Protozoans that live in freshwater have greater water potential outside than inside their cells. This means water may enter the cell by osmosis and create internal pressures too great for survival. In naked cells or cells with flexible cell walls, this problem may be solved by the action of the contractile vacuole, which pumps excess water out of cells (2, 4). Contractile vacuoles are sometimes difficult to observe because their action can be hard to see against a background of other organelles, there are multiple planes of focus, and their action can make them periodically invisible. This movie shows several methods for making contractile vacuoles clearly visible.
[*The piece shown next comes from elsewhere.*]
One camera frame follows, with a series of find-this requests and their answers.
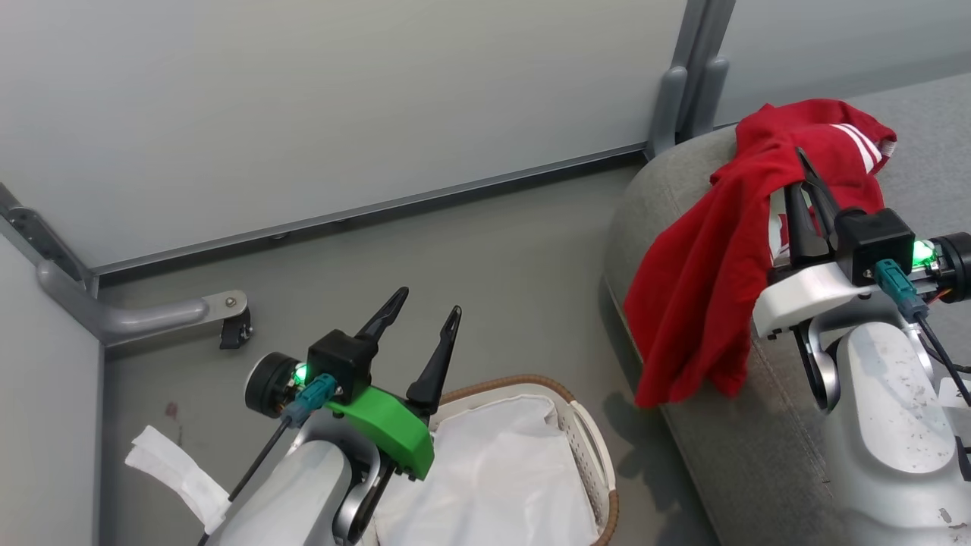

Some protozoans are inherently easier to observe and photograph. They are larger cells with slower motions; one may be seen in this movie. However, having an eye for spotting contractile vacuoles is still an advantage, i.e., knowing what one is looking for gives one a better chance of seeing it. Having a video camera attachment adds to this advantage because the action of contractile vacuoles may be viewed as slow motion. The protozoan mentioned above is presented at 0.5x natural speed to make the action of the contractile vacuole more prominent. Media which increase viscosity significantly but do not fatally alter water potential are a third useful method for observing microbial actions that are otherwise too rapid to observe. These media include methyl cellulose (1) and polyethylene oxide (3), but the preparations Protoslo (Carolina Biological Supply Company, Burlington, NC) or Detain (Ward's Natural Science, Rochester, NY) may be useful and convenient options. The action of flagella, cilia, and contractile vacuoles can be observed clearly using these materials. The best results are seen when these three methods are combined, i.e., when an organism with a prominent contractile vacuole is immobilized in a viscose mounting medium and video images are recorded. Because the protozoan is generally immobile, images can be presented in fast motion making the action of the contractile vacuole very prominent, as shown in the last frames of this video.
Figure 1: Observing Contractile Vacuoles (video).